TASK ITEM
Please copy each line of the records below that holds the word "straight".

DATA UNDER STUDY
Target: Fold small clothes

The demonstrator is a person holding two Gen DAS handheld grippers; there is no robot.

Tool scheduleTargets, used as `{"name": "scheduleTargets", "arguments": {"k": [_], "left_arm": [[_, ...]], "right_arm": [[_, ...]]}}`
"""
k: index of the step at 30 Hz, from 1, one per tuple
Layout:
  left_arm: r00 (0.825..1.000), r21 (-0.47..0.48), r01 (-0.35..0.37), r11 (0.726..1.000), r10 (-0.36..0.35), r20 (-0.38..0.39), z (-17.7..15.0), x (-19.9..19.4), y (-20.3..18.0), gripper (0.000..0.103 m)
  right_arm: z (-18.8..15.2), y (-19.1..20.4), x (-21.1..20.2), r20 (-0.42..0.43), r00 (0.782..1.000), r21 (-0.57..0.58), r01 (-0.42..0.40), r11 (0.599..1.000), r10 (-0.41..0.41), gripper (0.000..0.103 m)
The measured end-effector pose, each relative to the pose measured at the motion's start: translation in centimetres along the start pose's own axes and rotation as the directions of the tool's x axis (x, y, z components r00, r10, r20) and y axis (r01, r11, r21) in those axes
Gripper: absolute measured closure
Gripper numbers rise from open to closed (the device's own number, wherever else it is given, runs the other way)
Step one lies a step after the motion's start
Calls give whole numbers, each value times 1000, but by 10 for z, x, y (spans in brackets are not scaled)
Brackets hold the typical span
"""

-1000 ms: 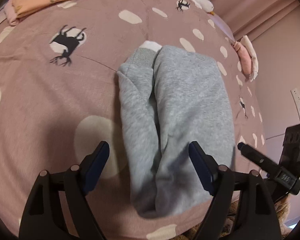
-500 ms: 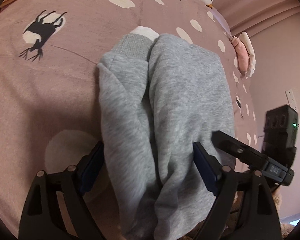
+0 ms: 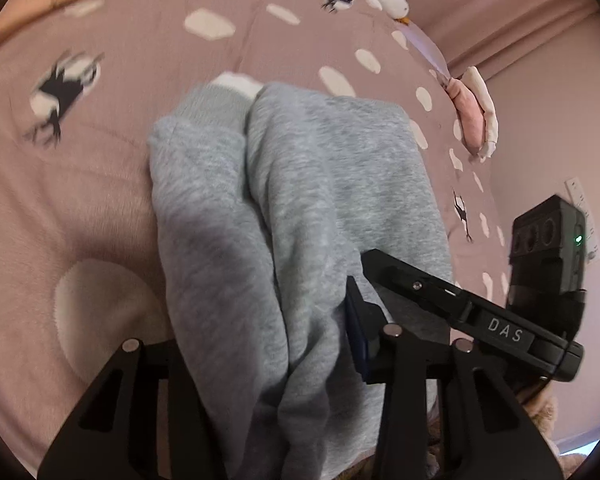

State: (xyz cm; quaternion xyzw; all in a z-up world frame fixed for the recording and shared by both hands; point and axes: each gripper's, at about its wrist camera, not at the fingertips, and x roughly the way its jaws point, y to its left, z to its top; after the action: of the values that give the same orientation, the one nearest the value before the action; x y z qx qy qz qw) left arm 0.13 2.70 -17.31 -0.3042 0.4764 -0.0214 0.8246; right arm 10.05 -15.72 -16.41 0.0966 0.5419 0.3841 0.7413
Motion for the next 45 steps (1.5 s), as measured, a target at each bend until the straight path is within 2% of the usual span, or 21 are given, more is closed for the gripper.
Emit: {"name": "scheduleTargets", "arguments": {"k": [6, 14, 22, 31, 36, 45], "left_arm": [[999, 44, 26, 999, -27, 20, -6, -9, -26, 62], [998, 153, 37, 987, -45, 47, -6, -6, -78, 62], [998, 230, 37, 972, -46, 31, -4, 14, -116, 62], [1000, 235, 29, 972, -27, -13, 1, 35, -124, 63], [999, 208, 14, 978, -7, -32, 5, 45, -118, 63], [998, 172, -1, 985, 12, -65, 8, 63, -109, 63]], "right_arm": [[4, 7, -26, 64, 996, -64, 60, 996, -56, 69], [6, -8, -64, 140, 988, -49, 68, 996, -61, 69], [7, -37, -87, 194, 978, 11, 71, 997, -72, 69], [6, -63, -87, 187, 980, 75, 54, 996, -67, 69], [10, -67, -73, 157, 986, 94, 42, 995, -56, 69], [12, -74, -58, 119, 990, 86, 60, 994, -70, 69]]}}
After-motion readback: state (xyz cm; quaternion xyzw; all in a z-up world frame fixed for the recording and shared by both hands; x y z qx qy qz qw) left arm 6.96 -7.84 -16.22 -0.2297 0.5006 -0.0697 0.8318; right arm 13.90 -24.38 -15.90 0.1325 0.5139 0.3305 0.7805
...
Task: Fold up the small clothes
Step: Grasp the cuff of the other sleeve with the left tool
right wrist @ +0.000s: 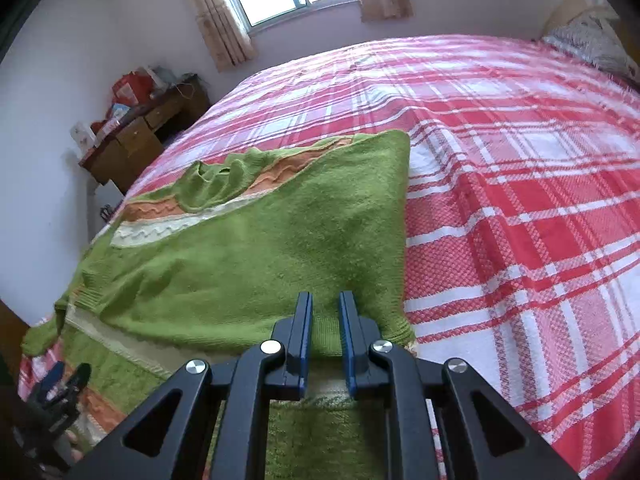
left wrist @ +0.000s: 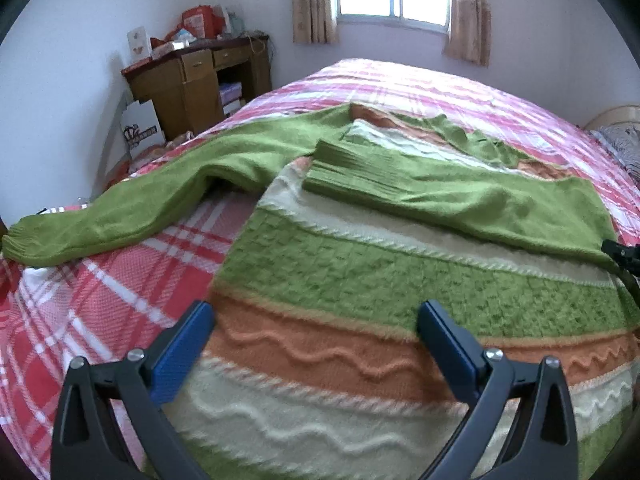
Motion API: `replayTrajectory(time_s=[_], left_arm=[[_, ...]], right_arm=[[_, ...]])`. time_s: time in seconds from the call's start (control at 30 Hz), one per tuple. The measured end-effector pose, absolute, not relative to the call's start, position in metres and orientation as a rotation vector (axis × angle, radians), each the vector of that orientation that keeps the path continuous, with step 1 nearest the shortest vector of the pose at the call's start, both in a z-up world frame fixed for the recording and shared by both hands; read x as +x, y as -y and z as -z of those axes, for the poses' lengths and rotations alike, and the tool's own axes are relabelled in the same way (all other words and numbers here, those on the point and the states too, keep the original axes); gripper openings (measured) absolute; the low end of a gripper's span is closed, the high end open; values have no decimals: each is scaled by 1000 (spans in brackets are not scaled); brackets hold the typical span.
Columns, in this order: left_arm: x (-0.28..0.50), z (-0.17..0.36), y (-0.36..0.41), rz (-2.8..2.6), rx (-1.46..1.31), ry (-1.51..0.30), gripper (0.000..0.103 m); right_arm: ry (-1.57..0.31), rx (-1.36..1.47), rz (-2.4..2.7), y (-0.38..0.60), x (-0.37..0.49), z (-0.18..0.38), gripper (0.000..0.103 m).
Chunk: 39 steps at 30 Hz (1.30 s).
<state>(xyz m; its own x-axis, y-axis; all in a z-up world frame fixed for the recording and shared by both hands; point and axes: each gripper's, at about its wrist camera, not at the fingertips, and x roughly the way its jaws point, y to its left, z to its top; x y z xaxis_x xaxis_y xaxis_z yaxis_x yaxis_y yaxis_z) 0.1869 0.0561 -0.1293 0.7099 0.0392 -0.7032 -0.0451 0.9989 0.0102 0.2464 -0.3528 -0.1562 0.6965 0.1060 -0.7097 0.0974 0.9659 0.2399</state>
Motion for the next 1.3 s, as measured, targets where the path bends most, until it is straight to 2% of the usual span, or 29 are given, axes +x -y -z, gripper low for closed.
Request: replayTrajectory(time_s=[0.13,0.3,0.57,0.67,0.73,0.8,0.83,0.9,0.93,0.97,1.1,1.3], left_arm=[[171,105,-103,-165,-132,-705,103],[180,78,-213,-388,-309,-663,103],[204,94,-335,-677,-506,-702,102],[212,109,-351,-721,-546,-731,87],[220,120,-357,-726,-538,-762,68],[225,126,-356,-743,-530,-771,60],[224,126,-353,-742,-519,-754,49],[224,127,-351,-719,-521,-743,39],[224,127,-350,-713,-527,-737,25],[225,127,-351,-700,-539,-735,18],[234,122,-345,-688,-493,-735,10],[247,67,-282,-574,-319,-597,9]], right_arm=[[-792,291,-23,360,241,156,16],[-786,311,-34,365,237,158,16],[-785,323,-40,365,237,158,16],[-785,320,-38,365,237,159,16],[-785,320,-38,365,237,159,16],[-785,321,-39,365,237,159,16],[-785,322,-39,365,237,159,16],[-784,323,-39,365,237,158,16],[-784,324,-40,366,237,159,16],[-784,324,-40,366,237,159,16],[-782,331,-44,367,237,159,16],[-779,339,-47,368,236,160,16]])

SOLUTION
Motion for the next 45 steps (1.5 s), as measured, a target at each bend until the straight path is within 2% of the usual span, or 21 are given, more is closed for the gripper.
Motion for the next 1.3 s, as measured, targets where the path bends most, until it is straight to 2% of the usual span, or 29 are given, axes +x -y -z, gripper low for closed.

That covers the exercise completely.